Purpose

This repository provides a framework for fine-tuning semantic segmentation transformer models specifically for binary classification tasks. It is designed to be flexible and easy to use, allowing you to customize various parameters such as the model name, batch size, number of epochs, and more through command-line args.

This makes it a powerful tool for experimenting with different configurations and optimizing your model's performance.

This repo is based on Hugging Face's Transformers lib, it is adapted for SegFormer, MaskFormer, Mask2Former and OneFormer. It was strongly inspired by the Jupyter Notebooks made by @NielsRogge.

One of the main contribuitions of this repo is the implementation of a Focal Loss on SegFormer. Althought not described in its paper, SegFormer works with a Cross-Entropy Loss, that can be harmful when working with unbalanced datasets.

IF THIS REPO HELP YOU WITH YOUR PROJECT, GIVE IT A STAR. 😎

Default Folder Values and Build Configuration

The default folder values and the build configuration are set considering the requirements of the Information Technology Sector of UFSC (SeTIC) and to project's classes: background and (grape) bunch.

Please ensure that your setup meets these requirements before proceeding with the model training. If you need to customize these settings, you can do so by using command-line arguments as described in the 'Command-Line Arguments' section.

If you only need to train your model, you will need to use a ..._kfold.py file with the --save_model arg set to 1. Based on the k_folds arg

Command-Line Arguments (fine-tuning)

The project uses several command-line arguments to configure the model training. Here are the command-line arguments and their default values:

--model_name: The name of the model to be used. The default value is "nvidia/mit-b0".
--batch_size: The batch size in training. The default value is "4".
--epochs: The number of epochs to be performed in training. The default value is "2".
--k_folds: The number of folds if using K-fold cross-validation. The default value is "7".
--image_size: The image size for training. The default value is "512".
--learning_rate: The learning rate for training. The default value is "0.00006".
--scheduler: Implemented for OneCycleLR and PolynomialLR. Accepts onecycle and poly, defaults to None.
--lr_multiplier: If scheduler set to onecycle, default=10, it sets max_lr as learning_rate * lr_multiplier. If scheduler set to poly, default=1, it sets the power of polynomial function.
--total_iters_poly: If scheduler set to poly it sets the total iterations. Defaults to number of epochs.
--early_stopping_patience: The default value is "10".
--content_dir: The content directory. The default value is "/vitordj".
--dataset_folder: The dataset folder. The default value is "/nikon_dataset".
--save_model: Save model (0 for no, 1 for yes). The default value is "0".

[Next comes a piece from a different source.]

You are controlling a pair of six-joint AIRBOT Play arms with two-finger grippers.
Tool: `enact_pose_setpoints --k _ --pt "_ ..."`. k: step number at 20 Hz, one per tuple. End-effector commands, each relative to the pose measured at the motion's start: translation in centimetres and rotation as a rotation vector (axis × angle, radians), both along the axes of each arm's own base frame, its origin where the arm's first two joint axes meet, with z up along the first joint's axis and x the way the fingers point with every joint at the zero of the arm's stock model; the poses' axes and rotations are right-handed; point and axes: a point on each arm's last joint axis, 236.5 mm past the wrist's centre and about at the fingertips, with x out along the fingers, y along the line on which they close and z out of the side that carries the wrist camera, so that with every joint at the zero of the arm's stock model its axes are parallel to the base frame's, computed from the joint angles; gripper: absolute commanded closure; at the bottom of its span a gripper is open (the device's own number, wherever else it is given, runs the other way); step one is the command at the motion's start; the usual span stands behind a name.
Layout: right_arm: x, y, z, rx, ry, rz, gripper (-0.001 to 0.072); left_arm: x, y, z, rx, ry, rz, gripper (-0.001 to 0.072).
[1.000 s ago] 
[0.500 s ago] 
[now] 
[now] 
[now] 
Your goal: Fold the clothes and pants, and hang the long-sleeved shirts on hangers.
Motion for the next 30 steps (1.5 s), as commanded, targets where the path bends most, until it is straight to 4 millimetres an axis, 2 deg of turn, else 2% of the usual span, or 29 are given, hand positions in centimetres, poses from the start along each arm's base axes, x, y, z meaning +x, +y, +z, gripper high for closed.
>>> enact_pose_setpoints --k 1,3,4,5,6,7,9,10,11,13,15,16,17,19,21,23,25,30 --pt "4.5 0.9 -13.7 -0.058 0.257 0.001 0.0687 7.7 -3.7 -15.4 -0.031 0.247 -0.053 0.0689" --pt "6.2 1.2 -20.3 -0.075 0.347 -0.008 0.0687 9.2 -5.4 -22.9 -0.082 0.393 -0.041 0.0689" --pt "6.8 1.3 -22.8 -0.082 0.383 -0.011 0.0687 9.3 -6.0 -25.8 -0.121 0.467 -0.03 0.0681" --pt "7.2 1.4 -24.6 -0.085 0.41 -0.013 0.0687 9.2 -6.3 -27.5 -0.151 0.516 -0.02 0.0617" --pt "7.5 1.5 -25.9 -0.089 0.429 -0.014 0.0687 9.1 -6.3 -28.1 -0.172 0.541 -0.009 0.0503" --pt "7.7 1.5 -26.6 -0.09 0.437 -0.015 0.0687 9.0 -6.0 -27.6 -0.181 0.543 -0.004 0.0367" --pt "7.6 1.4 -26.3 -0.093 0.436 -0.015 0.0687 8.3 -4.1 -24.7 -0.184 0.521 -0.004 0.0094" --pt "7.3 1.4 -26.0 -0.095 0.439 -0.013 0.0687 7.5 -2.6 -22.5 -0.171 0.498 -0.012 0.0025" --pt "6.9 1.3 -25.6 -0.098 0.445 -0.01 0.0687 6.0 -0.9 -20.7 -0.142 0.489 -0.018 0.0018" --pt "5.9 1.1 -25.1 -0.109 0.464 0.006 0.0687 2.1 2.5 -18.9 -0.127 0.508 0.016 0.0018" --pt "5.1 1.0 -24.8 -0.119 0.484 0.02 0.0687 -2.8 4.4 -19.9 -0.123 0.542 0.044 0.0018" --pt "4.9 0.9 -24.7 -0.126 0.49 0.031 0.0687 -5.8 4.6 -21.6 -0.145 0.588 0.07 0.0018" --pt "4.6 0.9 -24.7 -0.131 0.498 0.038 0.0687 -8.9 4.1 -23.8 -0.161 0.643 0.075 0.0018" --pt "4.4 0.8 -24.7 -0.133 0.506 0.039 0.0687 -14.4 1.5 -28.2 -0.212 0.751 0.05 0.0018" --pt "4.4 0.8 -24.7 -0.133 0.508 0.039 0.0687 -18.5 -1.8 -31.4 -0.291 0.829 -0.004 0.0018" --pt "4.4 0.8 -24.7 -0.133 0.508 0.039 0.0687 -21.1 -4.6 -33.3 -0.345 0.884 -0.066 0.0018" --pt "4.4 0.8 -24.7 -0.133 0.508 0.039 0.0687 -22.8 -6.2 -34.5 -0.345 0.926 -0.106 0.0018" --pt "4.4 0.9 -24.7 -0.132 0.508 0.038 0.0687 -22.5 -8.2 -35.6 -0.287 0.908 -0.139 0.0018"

SegFormer additionally have args for its FocalLoss implementation.

How to Use Command-Line Arguments

When running the script, you can set the command-line arguments directly in the command line.

Here is an example of how you can do this:

python segformer_kfold.py --model_name 'nvidia/mit-b1' --batch_size 8 --epochs 4 --k_folds 5 --image_size 256 --learning_rate 0.00003 --scheduler 'onecycle' --lr_multiplier 5 --early_stopping_patience 5 --content_dir '/new_input' --dataset_folder '/new_dataset' --save_model 1

By default assumes the following folder structure in your container:

────bin
────home
.
.
.
────input (--content_dir arg)
    ├───your_dataset (--dataset_folder arg)
    │   ├───annotations
    │   └───images
    └───output
        ├───segformer
        ├───maskformer
        ├───mask2former
        └───oneformer

Important

As MaskFormer API on Hugging Face is almost identical to Mask2Former's API, both can be executed from maskformer_kfold. Its difference from segformer_kfold is in it Dataset class and not applying the FocalLoss.

In an intermediate step, it is checked if the model string contains 'maskformer' or 'mask2former'.

Command-Line Arguments (evaluation)

This project also counts with evaluation scripts, with the suffix _eval. To run the evaluation scripts, the following command-line arguments can be used:

--model_path: Path to the model file, a .pth file with the PyTorch model weights. Default is model_weights.pth.
--image_size: Image size. Default is 512. - --content_dir: Content directory. Default is /input.
--test_folder: Dataset folder for running evaluations. Default is /nikon_dataset_test. Images and annotations folders must be inside this folder.
--export_images: Export images with the predicted binary masks. Set to 1 to enable, 0 to disable. Default is 1.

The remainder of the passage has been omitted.